• **What is required**:
Return each entry below word for word, leaving out any image.

BEGIN Data provided

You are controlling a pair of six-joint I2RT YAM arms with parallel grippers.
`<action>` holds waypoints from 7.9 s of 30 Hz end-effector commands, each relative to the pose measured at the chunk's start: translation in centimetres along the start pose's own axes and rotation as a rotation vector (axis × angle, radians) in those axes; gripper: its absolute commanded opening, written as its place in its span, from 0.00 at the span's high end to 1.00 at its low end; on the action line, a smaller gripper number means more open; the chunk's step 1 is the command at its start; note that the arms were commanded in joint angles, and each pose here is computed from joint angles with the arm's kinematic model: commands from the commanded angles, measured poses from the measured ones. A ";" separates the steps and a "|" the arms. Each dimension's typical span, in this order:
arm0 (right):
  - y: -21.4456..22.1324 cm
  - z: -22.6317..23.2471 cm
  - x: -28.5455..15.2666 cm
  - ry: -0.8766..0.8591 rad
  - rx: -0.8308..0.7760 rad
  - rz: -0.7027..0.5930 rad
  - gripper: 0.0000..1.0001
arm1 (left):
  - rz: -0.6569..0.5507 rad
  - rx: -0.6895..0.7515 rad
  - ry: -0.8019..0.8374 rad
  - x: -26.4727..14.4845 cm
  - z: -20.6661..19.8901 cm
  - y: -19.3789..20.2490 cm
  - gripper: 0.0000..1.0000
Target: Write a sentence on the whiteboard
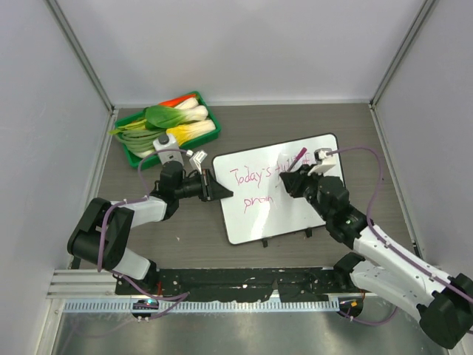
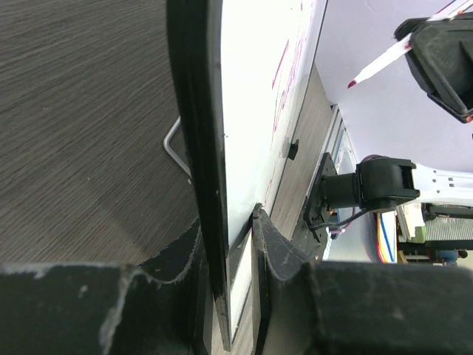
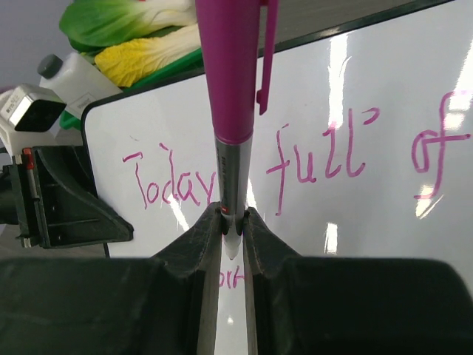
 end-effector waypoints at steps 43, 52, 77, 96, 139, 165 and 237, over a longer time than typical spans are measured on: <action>-2.5 2.9 -3.6 -0.070 -0.102 -0.188 0.99 | -0.169 0.150 -0.216 -2.3 1.8 -1.7 0.27; -4.2 4.2 -4.7 -0.135 -0.059 -0.212 0.99 | -0.368 0.225 -0.381 -8.1 -2.8 -2.7 0.18; -6.4 8.5 -6.5 -0.551 0.274 -0.151 0.99 | 0.022 0.469 0.271 3.5 -19.5 -0.3 0.38; -5.5 7.9 -5.9 -0.512 0.275 -0.115 0.99 | 0.032 0.483 0.355 4.1 -21.7 -1.1 1.00; -8.7 12.9 -9.7 -0.911 0.105 -0.092 0.45 | 0.263 0.614 0.459 -2.1 -25.2 2.6 1.00; -5.6 9.1 -7.1 -0.639 0.047 -0.018 0.99 | 0.055 0.534 0.130 -2.5 -19.3 1.2 0.13; 1.6 -0.4 -1.6 -0.022 -0.096 -0.001 0.99 | -0.015 0.056 -0.129 -0.1 3.6 -0.7 1.00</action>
Point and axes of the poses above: each gripper's point midway between its finger pads, its own x axis out along the fingers, its own z axis along the line the jaws close on, y = z × x, the point moved 2 cm from there along -x, back along the fingers, and after that the axes turned 7 degrees about -x, right-handed, at the moved point
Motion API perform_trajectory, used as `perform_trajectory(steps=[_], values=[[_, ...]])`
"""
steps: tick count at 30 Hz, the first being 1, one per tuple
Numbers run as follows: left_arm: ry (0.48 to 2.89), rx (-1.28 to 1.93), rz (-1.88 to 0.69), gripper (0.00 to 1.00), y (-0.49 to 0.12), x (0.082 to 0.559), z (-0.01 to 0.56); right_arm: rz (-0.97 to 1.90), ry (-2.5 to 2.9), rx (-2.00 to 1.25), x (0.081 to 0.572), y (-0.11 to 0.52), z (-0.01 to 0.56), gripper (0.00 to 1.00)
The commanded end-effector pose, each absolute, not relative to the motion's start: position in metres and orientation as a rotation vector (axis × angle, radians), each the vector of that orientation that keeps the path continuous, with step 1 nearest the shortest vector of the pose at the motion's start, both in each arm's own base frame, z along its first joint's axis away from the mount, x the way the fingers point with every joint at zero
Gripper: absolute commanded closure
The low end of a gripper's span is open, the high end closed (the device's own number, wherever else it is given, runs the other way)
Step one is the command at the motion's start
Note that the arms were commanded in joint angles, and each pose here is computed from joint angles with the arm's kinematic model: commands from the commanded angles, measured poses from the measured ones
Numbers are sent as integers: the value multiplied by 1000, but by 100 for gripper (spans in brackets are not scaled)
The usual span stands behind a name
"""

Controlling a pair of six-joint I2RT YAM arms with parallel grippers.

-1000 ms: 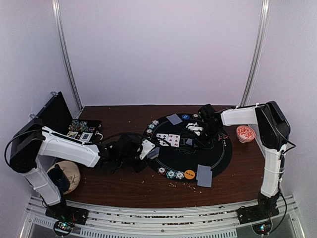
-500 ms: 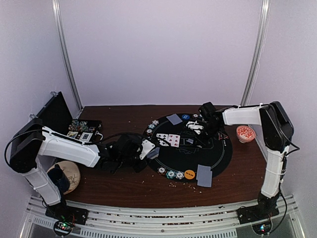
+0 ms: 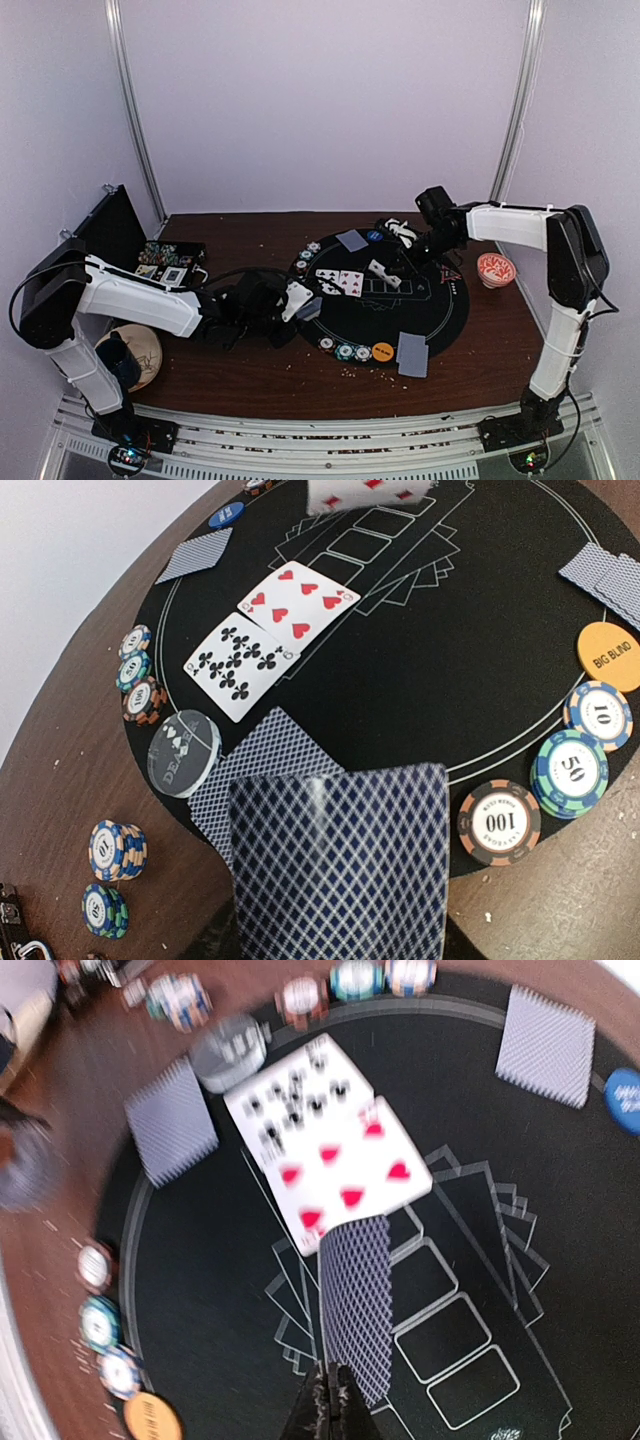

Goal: Distribute texas hold em gaming equipment
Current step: Flop the poker card in the community card area.

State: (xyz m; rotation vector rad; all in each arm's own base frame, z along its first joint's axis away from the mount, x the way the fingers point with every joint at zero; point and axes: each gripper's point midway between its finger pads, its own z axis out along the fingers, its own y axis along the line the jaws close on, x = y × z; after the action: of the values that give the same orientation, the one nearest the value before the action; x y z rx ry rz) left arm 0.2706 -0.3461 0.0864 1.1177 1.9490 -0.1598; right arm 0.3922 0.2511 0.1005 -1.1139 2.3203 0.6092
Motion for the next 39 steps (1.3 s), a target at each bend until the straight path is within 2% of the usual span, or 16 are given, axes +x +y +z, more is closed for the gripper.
perform_trajectory(steps=[1, 5, 9, 14, 20, 32, 39], values=[[1903, 1084, -199, 77, -360, 275, 102, 935, 2156, -909, 404, 266, 177, 100], [1903, 1081, -201, 77, -360, 276, 103, 1158, 2145, -684, 418, 263, 176, 100], [1904, 1083, -202, 77, -360, 275, 102, 1352, 2201, -461, 426, 261, 149, 100], [1901, 1080, -199, 77, -360, 276, 104, 1455, 2225, -243, 432, 254, 128, 100], [1905, 1084, -195, 77, -359, 276, 101, 1296, 2294, -85, 441, 226, 101, 100], [1906, 1085, -196, 77, -360, 276, 101, 890, 2468, -42, 452, 185, 53, 100], [1906, 1083, -197, 77, -360, 276, 102, 812, 2528, -57, 449, 178, 39, 100]])
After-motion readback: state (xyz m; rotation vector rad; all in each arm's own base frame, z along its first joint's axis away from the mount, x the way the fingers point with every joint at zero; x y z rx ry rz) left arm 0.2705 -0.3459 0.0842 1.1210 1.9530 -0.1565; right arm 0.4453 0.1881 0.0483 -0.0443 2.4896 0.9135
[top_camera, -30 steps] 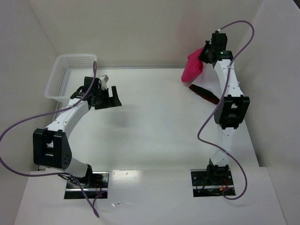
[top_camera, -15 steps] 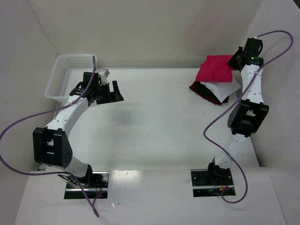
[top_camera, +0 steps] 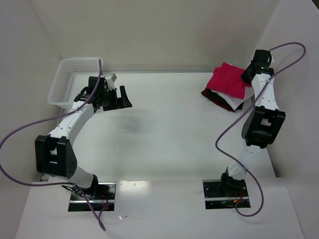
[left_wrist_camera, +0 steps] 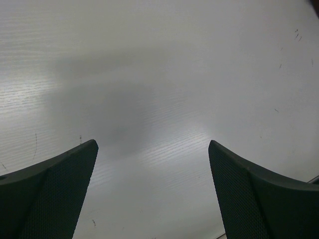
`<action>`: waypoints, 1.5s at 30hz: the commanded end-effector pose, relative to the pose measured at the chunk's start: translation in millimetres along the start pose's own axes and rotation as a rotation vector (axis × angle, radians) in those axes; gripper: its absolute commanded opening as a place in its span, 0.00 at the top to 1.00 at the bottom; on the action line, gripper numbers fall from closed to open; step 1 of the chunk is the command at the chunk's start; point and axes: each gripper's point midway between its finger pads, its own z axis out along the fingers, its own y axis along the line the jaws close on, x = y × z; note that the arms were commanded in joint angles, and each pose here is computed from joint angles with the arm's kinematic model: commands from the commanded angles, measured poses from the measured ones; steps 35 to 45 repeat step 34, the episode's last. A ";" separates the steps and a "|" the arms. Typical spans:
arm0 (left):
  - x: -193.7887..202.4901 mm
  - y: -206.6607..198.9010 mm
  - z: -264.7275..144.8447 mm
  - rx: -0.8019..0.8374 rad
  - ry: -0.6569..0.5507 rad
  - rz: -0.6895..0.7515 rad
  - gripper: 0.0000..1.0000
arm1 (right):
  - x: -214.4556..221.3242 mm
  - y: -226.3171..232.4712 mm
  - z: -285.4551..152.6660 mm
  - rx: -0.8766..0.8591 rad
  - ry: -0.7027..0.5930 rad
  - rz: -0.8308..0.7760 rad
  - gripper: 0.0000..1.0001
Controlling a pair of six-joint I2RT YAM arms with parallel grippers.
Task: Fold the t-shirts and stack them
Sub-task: Put the neatly folded tshirt into the corner of the board with the right arm
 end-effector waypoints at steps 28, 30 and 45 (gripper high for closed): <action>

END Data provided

• **Expected answer**:
You are controlling a pair of six-joint I2RT YAM arms with parallel grippers.
`<action>` holds waypoints from 7.9 s of 30 Hz end-effector commands, each relative to the pose measured at the chunk's start: translation in centimetres along the start pose's own axes and rotation as a rotation vector (axis × angle, radians) in those axes; gripper: its absolute commanded opening, written as its place in its span, from 0.00 at the span's high end to 1.00 at its low end; on the action line, a smaller gripper number means more open; the chunk's step 1 is the command at its start; note that the arms were commanded in joint angles, and each pose here is computed from joint angles with the arm's kinematic model: commands from the commanded angles, measured poses from the measured ones. A ";" separates the steps and a "|" the arms. Each dimension's typical span, in this order:
arm0 (right):
  - y: -21.4456..22.1324 cm
  - z: -22.6317..23.2471 cm
  - x: -28.5455..15.2666 cm
  - ry: -0.8766..0.8591 rad
  - rx: -0.8308..0.7760 rad
  - rz: -0.7027..0.5930 rad
  - gripper: 0.0000..1.0001
arm1 (left):
  - rz: -0.6569..0.5507 rad
  - rx: -0.6895..0.7515 rad
  - ry: -0.8019..0.8374 rad
  - x: -26.4727..14.4845 cm
  - z: -20.6661..19.8901 cm
  - y: -19.3789..20.2490 cm
  - gripper: 0.0000..1.0000
Target: Write a sentence on the whiteboard
 end-effector waypoints at steps 43, 52, 77, 96, 139, 165 and 237, over a longer time than typical spans are measured on: <action>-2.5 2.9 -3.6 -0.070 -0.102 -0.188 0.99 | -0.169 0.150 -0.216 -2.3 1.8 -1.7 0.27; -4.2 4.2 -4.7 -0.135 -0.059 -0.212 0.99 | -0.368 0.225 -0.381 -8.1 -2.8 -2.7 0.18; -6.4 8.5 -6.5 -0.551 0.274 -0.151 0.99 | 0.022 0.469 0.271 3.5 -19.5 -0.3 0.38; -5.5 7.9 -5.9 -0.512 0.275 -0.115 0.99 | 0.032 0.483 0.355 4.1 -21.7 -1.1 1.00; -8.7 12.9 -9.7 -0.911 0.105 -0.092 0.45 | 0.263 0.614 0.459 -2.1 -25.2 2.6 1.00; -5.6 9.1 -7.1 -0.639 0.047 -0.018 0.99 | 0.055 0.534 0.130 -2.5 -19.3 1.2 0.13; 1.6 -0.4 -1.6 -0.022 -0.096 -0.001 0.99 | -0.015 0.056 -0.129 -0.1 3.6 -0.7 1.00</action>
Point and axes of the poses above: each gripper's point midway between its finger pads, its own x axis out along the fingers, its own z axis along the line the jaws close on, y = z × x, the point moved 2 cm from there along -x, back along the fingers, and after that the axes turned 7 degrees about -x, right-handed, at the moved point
Motion API perform_trajectory, used as `perform_trajectory(steps=[_], values=[[_, ...]])`
"""
steps: tick count at 30 Hz, the first being 1, one per tuple
Numbers run as follows: left_arm: ry (0.48 to 2.89), rx (-1.28 to 1.93), rz (-1.88 to 0.69), gripper (0.00 to 1.00), y (-0.49 to 0.12), x (0.082 to 0.559), z (-0.01 to 0.56); right_arm: rz (-0.97 to 1.90), ry (-2.5 to 2.9), rx (-2.00 to 1.25), x (0.081 to 0.572), y (-0.11 to 0.52), z (-0.01 to 0.56), gripper (0.00 to 1.00)
The commanded end-effector pose, each absolute, not relative to the motion's start: position in metres and orientation as a rotation vector (axis × angle, radians), each the vector of that orientation that keeps the path continuous, with step 1 nearest the shortest vector of the pose at the motion's start, both in each arm's own base frame, z along its first joint's axis away from the mount, x the way the fingers point with every joint at zero
Gripper: absolute commanded closure
The low end of a gripper's span is open, the high end closed (the device's own number, wherever else it is given, runs the other way)
Step one is the command at the motion's start
Note that the arms were commanded in joint angles, and each pose here is computed from joint angles with the arm's kinematic model: commands from the commanded angles, measured poses from the measured ones
Numbers are sent as integers: the value multiplied by 1000, but by 100 for gripper (spans in brackets are not scaled)
The usual span stands behind a name
"""

Controlling a pair of six-joint I2RT YAM arms with parallel grippers.

-1000 ms: 
-500 ms: 
+0 ms: 

Goal: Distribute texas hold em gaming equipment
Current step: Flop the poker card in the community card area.

State: (xyz m; rotation vector rad; all in each arm's own base frame, z along its first joint's axis away from the mount, x the way the fingers point with every joint at zero; point and axes: each gripper's point midway between its finger pads, its own z axis out along the fingers, its own y axis along the line the jaws close on, x = y × z; after the action: of the values that give the same orientation, the one nearest the value before the action; x y z rx ry rz) left arm 0.2706 -0.3461 0.0864 1.1177 1.9490 -0.1598; right arm 0.3922 0.2511 0.1005 -1.1139 2.3203 0.6092
Motion for the next 39 steps (1.3 s), a target at each bend until the straight path is within 2% of the usual span, or 16 are given, axes +x +y +z, more is closed for the gripper.
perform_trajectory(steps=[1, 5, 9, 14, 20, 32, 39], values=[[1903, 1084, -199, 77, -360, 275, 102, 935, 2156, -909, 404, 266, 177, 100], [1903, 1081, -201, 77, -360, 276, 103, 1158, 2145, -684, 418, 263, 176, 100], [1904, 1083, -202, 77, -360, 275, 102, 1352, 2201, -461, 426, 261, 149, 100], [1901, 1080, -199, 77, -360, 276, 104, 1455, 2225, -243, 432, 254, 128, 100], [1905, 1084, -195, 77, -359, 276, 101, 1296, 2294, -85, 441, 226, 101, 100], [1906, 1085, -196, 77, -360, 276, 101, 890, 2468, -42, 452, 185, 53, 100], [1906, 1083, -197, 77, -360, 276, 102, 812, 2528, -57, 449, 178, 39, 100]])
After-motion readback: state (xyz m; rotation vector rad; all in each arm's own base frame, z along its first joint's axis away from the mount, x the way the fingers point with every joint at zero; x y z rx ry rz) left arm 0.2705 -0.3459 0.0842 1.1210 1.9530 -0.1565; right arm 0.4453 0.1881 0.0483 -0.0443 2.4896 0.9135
[top_camera, -30 steps] 
[top_camera, -15 steps] 
[top_camera, +0 steps] 
[left_wrist_camera, +0 steps] 
`<action>`: waypoints, 1.5s at 30hz: the commanded end-effector pose, relative to the pose measured at the chunk's start: translation in millimetres along the start pose's own axes and rotation as a rotation vector (axis × angle, radians) in those axes; gripper: its absolute commanded opening as a place in its span, 0.00 at the top to 1.00 at the bottom; on the action line, gripper numbers fall from closed to open; step 1 of the chunk is the command at the chunk's start; point and axes: each gripper's point midway between its finger pads, its own z axis out along the fingers, its own y axis along the line the jaws close on, x = y × z; note that the arms were commanded in joint angles, and each pose here is computed from joint angles with the arm's kinematic model: commands from the commanded angles, measured poses from the measured ones; steps 35 to 45 repeat step 34, the episode's last. A ";" separates the steps and a "|" the arms. Typical spans:
arm0 (left):
  - x: -193.7887..202.4901 mm
  - y: -206.6607..198.9010 mm
  - z: -264.7275..144.8447 mm
  - rx: -0.8019..0.8374 rad
  - ry: -0.6569..0.5507 rad
  - rz: -0.6895..0.7515 rad
  - gripper: 0.0000..1.0000
arm1 (right):
  - x: -214.4556..221.3242 mm
  - y: -226.3171..232.4712 mm
  - z: -285.4551..152.6660 mm
  - rx: -0.8766..0.8591 rad
  - ry: -0.7027..0.5930 rad
  - rz: -0.8308..0.7760 rad
  - gripper: 0.0000..1.0001
Controlling a pair of six-joint I2RT YAM arms with parallel grippers.
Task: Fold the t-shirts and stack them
Sub-task: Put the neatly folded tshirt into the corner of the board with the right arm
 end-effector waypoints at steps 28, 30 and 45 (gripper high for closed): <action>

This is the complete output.